Retomando os esclarecimentos de Plácido e Silva (op. cit. p. 409), concluímos
que a prática pode ser entendida como "a destreza ou a experiência
adquirida pelo exercício." Em muitas circunstâncias, tal
"exercício" resulta da execução de tarefas repetidamente, o que se
reflete no aperfeiçoamento do desempenho do indivíduo no seu fazer. Mas, no
caso da formação universitária, essa repetição precisa extrapolar o mero treinamento
roborizante. Como refere Cruz (1999), em se
tratando de atividades com fundamento teórico, essa dimensão da prática
propicia igualmente o domínio mais seguro da teoria que já foi apreendida,
durante períodos anteriores de estudo.
Pimenta (1997), ao analisar a relação entre teoria e prática na formação
profissional, revela posicionamento coerente com o que foi exposto e acrescenta
que a mesma deve nortear o currículo acadêmico. A autora citada ressalta que:
O exercício de qualquer profissão é prático nesse sentido, na medida em que se
trata de fazer "algo" ou "ação". (...) E, se o curso tem
por função preparar o futuro profissional para praticar, é adequado que tenha a
preocupação com a prática. (p.28)
No caso da formação jurídica, essa filosofia educacional parece assumir ainda
maior relevância, em função dos efeitos e conseqüências concretas que a ação
dos estagiários pode produzir. Como esclarece Cruz (1999):
Focalizando-se a análise sob o ponto de vista da legislação, concluímos (...)
que as normas legais são extremamente rigorosas em relação aos estagiários de
Direito, que têm a sua atuação equiparada, no que diz respeito aos seus
direitos e obrigações, aos do advogado, isto é daquele que já terminou a
graduação e atua profissionalmente no mercado de trabalho.

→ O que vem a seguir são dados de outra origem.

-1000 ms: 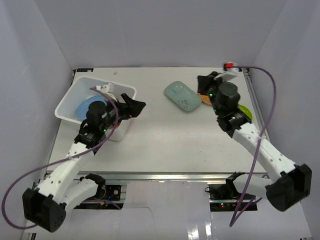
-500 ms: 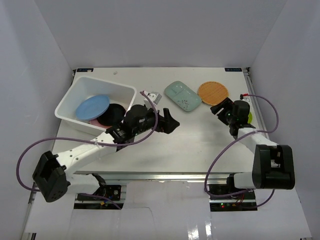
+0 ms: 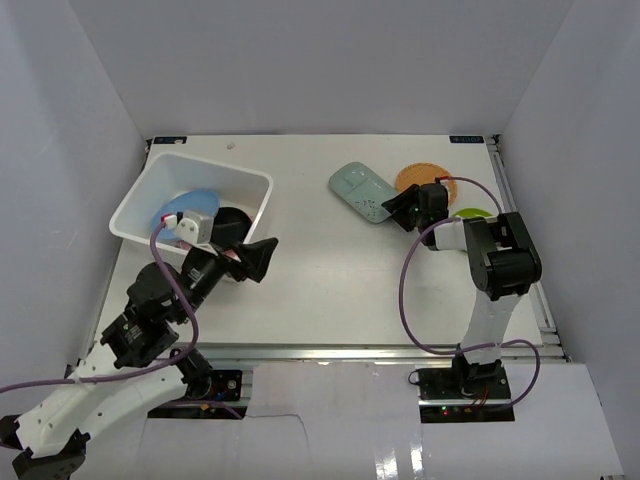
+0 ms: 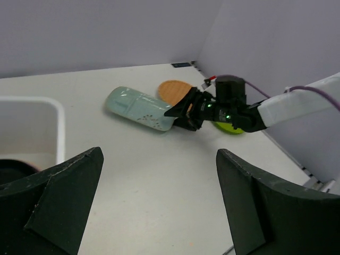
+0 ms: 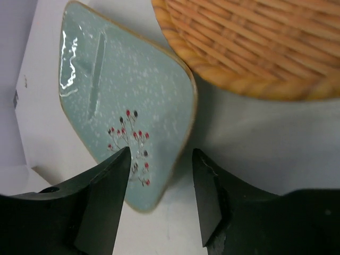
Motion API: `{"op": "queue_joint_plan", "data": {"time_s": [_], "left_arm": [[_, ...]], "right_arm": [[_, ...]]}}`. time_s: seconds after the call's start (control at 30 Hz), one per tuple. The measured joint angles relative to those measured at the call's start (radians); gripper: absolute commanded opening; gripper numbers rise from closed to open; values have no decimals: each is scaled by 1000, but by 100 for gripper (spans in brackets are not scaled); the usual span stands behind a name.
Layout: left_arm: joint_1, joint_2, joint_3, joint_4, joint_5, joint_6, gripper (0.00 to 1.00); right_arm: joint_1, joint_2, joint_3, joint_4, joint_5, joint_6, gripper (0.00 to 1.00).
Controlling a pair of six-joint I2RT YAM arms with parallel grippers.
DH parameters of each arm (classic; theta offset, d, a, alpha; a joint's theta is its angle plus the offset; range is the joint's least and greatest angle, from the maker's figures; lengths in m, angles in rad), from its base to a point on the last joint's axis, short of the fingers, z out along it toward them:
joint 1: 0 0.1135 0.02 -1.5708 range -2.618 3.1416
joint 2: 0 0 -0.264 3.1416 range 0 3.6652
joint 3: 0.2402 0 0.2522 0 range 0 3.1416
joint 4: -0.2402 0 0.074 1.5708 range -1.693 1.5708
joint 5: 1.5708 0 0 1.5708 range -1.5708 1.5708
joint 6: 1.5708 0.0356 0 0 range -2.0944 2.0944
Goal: Place the plates into the plastic bin on the countertop
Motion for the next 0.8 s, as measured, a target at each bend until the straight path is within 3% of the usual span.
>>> {"op": "queue_joint_plan", "data": {"time_s": [0.13,0.17,0.23,0.27,0.5,0.63,0.8], "left_arm": [[0,-65,-101,-49,-90,29,98],[0,-59,-114,-64,-105,37,98],[0,-37,-126,-82,-122,51,98],[0,-29,-129,-84,-127,55,98],[1,-76,-130,-93,-187,63,98],[31,-154,-137,-59,-211,62,98],[163,-172,-136,11,-139,49,98]], "right_arm": [[11,99,95,32,19,68,50],[13,121,113,48,20,84,37],[15,156,145,52,30,101,23],[16,175,158,55,31,116,10],[50,104,97,69,106,135,8],[73,-64,41,-28,136,58,8],[142,-313,60,-70,190,-69,8]]}}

Concordamos integralmente com a pesquisadora mencionada quando deriva desse
dado de realidade a urgência de que se analise sistematicamente a relação entre
teoria e prática na formação universitária, particularmente no que concerne ao
Direito.
Do ponto de vista do planejamento curricular, emerge com vigor a proposta de
que, desde o início do curso, os estudantes vivenciem experiências curriculares
que ensejem o estabelecimento de vínculos claros entre os conceitos e
princípios teóricos com os respectivos desdobramentos práticos, no contexto de
atuação dos operadores do Direito no contexto brasileiro.
A bem da verdade, como registramos em momento anterior, o divórcio entre teoria
e prática na formação universitária não é peculiar ao Direito, pois que
denúncia semelhante aplica-se a cursos de outras áreas. Porém, no caso que nos
interessa mais diretamente, merece atenção peculiar, em função dos seus
reflexos no exercício profissional dos futuros operadores do Direito.
Fundamentamos nosso ponto de vista na seguinte análise de Bastos (1998, p. 292)
que, discutindo a relação entre teoria e prática no ensino jurídico brasileiro,
elucida que
os currículos jurídicos no Brasil, assim como os modelos de organização e
estruturação dos cursos jurídicos têm desprezado a experiência acumulada dos
tribunais, a jurisprudência como parâmetro do ensino, o que enfraquece não só o
papel do Poder Judiciário como centro de experiências e fomento da produção
jurídica, mas também o advogado, enquanto agente de aplicação da produção
judicial na intermediação de partes na solução de contradições sociais.
Ainda conforme análise de Bastos (1998, p. 294),
As recentes tentativas, em nível de graduação, de se reformular o ensino
jurídico têm sido superficiais e dispersas pelos seguintes fatores: em primeiro
lugar, porque reformular os currículos jurídicos implica, sempre e
necessariamente, reformular as formas institucionais de se pensar a organização
da produção e da convivência social; em segundo lugar, porque as reformas
sempre sofreram a resistências das elites tradicionais, que sempre viram nos
currículos jurídicos fórmulas eficazes de acomodação social e, em terceiro
lugar, porque as reformas nunca refletiram os resultados de estudos
sistemáticos sobre as necessidades ou exigências de se adaptar o conhecimento
jurídico ao processo de desenvolvimento e mudança social.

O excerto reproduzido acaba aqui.